José Soto y Fabián Bravo son los únicos trabajadores del grupo de más de treinta despedidos que lograron, mediante un recurso de amparo, que la empresa Campo Grande les devuelva sus puestos de trabajo. Sin embargo, cada vez que intentan que se cumpla la orden judicial y llegan a la planta, “la empresa dispone que la jornada laboral ha terminado y manda a todos a su casa.
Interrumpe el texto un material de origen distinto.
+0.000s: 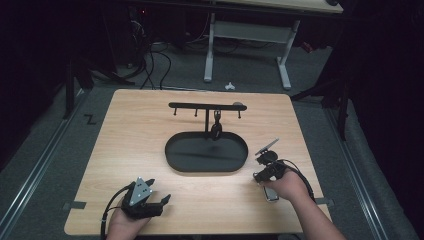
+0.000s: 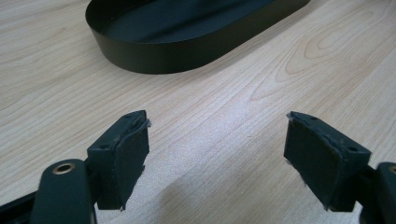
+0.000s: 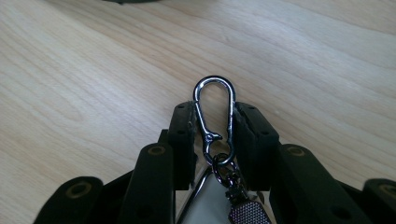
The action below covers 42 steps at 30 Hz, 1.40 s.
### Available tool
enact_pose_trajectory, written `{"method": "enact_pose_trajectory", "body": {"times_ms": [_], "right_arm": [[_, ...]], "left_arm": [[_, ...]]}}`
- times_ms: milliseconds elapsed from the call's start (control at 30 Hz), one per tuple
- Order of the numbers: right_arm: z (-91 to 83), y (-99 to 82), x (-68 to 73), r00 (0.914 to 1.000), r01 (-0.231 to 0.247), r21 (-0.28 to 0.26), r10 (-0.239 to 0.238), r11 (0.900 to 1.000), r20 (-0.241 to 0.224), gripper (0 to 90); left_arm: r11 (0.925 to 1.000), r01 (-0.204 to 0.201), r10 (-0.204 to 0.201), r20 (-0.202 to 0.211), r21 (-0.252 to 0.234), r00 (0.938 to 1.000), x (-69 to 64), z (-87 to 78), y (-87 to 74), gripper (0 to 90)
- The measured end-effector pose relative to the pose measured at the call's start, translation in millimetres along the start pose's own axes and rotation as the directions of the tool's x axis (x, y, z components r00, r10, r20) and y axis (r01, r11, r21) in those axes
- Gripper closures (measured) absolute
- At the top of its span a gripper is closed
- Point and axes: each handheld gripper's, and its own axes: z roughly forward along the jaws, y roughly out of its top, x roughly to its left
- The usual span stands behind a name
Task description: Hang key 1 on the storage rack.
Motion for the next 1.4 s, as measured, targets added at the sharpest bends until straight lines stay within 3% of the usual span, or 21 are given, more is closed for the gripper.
{"method": "enact_pose_trajectory", "body": {"times_ms": [267,733,867,933,1067,1400], "right_arm": [[-4.5,0.0,-2.7,0.9993,-0.027,0.007,0.027,0.9996,-0.025,65.1],[-0.6,0.4,-7.5,0.9987,-0.044,0.024,0.045,0.9987,-0.024,71.2],[-0.9,-0.3,-6.8,0.9997,-0.018,0.034,0.019,0.9993,-0.018,73.6],[-0.9,-0.7,-4.2,0.9999,0.007,0.034,-0.007,0.9994,-0.012,83.6],[-0.3,-0.8,0.7,0.9991,0.041,0.035,-0.042,0.9985,0.006,84.4],[-0.4,-1.9,1.4,0.9984,0.057,0.037,-0.057,0.9977,0.000,85.8]], "left_arm": [[1.0000,0.001,-0.001,0.002,0.001,1.0000,0.7,0.4,-0.2,22.7],[1.0000,0.000,0.000,0.001,0.002,1.0000,0.4,0.4,-0.2,22.8],[1.0000,0.001,-0.001,0.000,-0.001,1.0000,0.7,0.2,-0.2,22.8],[1.0000,0.002,-0.002,0.000,-0.002,1.0000,0.6,0.0,-0.1,22.8],[1.0000,0.001,-0.001,0.001,0.001,1.0000,0.4,0.1,0.0,22.8],[1.0000,0.001,-0.001,0.003,-0.005,1.0000,-0.2,-0.3,0.5,22.8]]}}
Los quieren poner en nuestra contra”, denuncia Soto.

La orden de reincorporarlos fue adoptada por la II Cámara del Trabajo de Mendoza, fundamentada en el fallo de la Corte Suprema sobre la libertad sindical.

El responsable de la Dirección de Cooperativas y Mutuales mendocina, Daniel Berchessi, argumentó: “Los sesenta representantes del cuerpo total de socios de la cooperativa decidieron la expulsión de estas personas”. Sin embargo, los trabajadores aseguran a Página/12 que no existen tales representantes.

Tras la “expulsión”, los ajeros comenzaron a organizar su propio sindicato, de espaldas al que debería protegerlos, el de Frutas Frescas y Hortalizas que, según Soto, “no nos afilió por ser socios de una cooperativa”. Aunque lenta, la construcción tiene impulso. “Intentamos concientizar a los compañeros. Acá nunca se acostumbró a que los trabajadores sepan de sus derechos ni que los patrones los respeten”, consideró Bravo.